I was a green 23-year-old reporter with the Baltimore News-American when the story broke. My job was to show up in the newsroom at 4 a.m. and phone every police barracks in the state, asking whether anything interesting had happened overnight.

When, on the morning of March 26, the desk officer in Wheaton told me about the missing children, I drove directly to the scene. This was a story that was sure to attract attention. Millions of families in the region lived in neighborhoods just like the Lyons’ in Kensington, Md., shooing their kids out the door in the morning and catching up with them at mealtimes, unconcerned about where they went. A story like this struck at suburbia’s idea of itself.

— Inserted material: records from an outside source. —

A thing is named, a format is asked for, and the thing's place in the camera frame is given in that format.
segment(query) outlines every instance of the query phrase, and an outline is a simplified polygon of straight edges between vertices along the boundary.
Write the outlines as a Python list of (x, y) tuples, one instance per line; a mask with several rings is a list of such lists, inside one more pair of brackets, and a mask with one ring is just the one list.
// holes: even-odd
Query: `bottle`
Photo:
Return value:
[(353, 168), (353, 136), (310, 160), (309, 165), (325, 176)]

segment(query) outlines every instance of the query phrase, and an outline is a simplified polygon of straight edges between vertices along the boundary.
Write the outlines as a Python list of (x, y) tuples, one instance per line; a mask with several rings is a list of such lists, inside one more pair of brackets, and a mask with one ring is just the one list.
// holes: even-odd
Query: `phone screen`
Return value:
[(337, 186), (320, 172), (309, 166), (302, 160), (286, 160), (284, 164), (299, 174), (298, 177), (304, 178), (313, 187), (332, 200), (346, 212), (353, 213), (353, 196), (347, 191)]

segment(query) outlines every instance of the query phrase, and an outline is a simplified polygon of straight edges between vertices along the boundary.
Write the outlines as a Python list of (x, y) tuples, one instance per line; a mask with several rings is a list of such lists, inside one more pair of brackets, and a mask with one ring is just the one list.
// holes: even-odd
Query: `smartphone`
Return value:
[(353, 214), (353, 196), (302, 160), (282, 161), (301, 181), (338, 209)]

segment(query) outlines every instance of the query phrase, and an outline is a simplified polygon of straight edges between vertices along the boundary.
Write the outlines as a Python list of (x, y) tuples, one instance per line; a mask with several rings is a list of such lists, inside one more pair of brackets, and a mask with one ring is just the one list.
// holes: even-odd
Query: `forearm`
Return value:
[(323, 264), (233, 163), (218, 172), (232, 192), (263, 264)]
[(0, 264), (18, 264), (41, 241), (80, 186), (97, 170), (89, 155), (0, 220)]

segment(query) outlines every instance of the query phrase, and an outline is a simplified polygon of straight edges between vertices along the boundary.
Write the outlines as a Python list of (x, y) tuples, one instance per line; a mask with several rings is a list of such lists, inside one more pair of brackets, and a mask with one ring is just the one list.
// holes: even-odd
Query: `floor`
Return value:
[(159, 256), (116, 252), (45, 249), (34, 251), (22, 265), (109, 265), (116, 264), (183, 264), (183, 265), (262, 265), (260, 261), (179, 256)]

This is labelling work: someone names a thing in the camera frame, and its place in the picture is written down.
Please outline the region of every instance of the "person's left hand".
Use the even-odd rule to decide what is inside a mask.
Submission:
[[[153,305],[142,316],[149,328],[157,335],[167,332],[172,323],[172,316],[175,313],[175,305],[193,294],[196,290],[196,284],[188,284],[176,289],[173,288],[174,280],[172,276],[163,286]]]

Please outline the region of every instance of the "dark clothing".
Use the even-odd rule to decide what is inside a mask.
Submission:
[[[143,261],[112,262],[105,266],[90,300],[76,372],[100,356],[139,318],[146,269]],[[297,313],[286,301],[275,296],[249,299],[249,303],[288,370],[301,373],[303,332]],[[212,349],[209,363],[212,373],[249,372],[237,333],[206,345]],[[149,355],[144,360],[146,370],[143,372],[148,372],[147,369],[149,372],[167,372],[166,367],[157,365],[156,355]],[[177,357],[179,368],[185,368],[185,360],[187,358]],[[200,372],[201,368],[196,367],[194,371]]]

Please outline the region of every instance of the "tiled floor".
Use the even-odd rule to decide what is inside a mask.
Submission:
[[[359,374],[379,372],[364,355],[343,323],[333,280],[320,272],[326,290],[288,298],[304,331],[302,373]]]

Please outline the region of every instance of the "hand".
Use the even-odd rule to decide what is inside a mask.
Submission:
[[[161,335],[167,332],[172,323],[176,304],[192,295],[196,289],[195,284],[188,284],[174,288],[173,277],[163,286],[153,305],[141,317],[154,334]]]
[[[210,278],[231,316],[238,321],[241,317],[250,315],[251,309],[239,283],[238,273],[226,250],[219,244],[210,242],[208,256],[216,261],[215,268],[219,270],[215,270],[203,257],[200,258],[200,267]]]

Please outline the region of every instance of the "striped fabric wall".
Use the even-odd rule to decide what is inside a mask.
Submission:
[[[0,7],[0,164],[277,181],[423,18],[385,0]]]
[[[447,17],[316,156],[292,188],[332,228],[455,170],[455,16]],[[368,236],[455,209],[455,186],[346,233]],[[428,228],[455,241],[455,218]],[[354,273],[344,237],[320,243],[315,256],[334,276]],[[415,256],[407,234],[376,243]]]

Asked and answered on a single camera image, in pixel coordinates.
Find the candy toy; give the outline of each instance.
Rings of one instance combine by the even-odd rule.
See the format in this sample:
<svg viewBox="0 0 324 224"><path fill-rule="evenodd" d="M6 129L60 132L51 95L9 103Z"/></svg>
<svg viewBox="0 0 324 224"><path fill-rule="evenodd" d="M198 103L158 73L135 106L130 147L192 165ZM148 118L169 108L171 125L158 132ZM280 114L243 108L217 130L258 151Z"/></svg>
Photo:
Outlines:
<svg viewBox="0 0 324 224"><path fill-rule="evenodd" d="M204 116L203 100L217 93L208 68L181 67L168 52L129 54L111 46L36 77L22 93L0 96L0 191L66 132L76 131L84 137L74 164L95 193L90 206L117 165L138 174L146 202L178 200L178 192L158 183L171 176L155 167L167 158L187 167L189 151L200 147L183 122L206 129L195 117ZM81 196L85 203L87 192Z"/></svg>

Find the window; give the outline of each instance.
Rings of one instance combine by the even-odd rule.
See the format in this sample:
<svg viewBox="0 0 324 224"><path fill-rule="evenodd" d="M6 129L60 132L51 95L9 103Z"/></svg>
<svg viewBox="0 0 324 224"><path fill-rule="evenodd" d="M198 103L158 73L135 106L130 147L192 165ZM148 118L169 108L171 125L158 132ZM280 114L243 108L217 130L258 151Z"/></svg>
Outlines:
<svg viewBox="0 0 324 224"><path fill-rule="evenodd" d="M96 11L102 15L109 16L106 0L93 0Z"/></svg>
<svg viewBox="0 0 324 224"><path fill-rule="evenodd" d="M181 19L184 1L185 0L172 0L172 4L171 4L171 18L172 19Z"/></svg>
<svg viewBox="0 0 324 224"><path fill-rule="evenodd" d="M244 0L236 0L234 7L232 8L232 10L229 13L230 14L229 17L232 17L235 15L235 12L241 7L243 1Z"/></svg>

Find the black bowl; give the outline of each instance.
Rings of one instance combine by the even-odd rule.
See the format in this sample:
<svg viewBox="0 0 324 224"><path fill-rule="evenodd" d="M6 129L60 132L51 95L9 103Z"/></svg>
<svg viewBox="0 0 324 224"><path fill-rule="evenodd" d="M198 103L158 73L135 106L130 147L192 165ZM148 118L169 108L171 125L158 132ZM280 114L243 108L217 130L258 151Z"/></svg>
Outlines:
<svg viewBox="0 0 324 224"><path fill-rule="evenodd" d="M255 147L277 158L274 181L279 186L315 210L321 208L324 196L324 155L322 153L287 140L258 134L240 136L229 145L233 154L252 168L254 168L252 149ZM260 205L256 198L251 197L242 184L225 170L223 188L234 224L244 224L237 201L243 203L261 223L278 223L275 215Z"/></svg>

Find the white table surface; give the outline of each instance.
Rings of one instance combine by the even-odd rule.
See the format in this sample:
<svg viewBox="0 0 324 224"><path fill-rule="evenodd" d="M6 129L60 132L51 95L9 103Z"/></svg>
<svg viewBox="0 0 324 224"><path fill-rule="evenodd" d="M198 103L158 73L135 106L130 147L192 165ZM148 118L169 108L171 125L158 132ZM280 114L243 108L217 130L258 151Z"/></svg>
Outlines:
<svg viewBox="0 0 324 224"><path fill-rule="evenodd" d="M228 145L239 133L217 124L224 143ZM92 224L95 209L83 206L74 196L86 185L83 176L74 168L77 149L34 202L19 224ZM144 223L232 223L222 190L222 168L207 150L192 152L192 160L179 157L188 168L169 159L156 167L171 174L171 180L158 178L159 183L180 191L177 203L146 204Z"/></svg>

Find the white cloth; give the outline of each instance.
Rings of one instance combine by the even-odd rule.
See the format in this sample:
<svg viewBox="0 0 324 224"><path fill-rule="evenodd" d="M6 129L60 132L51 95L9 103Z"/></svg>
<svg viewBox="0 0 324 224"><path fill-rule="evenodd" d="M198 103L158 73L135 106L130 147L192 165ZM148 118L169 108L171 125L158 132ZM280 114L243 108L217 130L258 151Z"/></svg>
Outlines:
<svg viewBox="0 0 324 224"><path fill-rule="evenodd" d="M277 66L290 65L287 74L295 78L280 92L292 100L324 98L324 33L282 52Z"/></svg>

My first story ran two days after the girls vanished, under the headline “100 Searching Woods for 2 Missing Girls.” It had photos of 12-year-old Sheila, in blond pigtails and glasses, and 10-year-old Kate, with her blond hair cut in a cute bob. As days passed with no good news, the tale turned grimmer. In my newspaper the story was still on the front page at the end of the week: “Hope Fades in Search for Girls.” But in time, as nothing happened, the story moved off the front page and then out of the news completely, overtaken by fresh outrages.


As the decades passed I wrote thousands more stories, big ones and small ones. I raised five children of my own. I became a grandfather — of two little blond-haired girls, as a matter of fact. To me, the Lyon story was sad and beyond understanding. Few haunted me as this one did.

While today we can all too readily imagine the disappearance of a child, in 1975 it was shocking — and all the more so because it was two children. Imagining how or why it happened was difficult. The problem of controlling two alarmed children suggested more than one kidnapper, which raised the question, why? What would motivate two people or a group? A sex-trafficking ring? A circle of pedophiles? Just speculating about it conjured scenarios that made you ashamed to be human.

The case haunted the Montgomery County Police Department, too. It was a pebble in the department’s shoe. Generations of detectives had come and gone, and many had taken a crack at it. Periodically, a new team would start over, combing through the many boxes of yellowing evidence, hoping to find something missed. This is what cold case teams do. They embrace the tedium. They are the turners of last stones, laboring in a landscape beyond hope.

But just as the most recent team was preparing to give up, a ray of hope emerged. Detective Chris Homrock stumbled upon a file he had never seen before — the six-page transcript of a statement by an 18-year-old named Lloyd Lee Welch.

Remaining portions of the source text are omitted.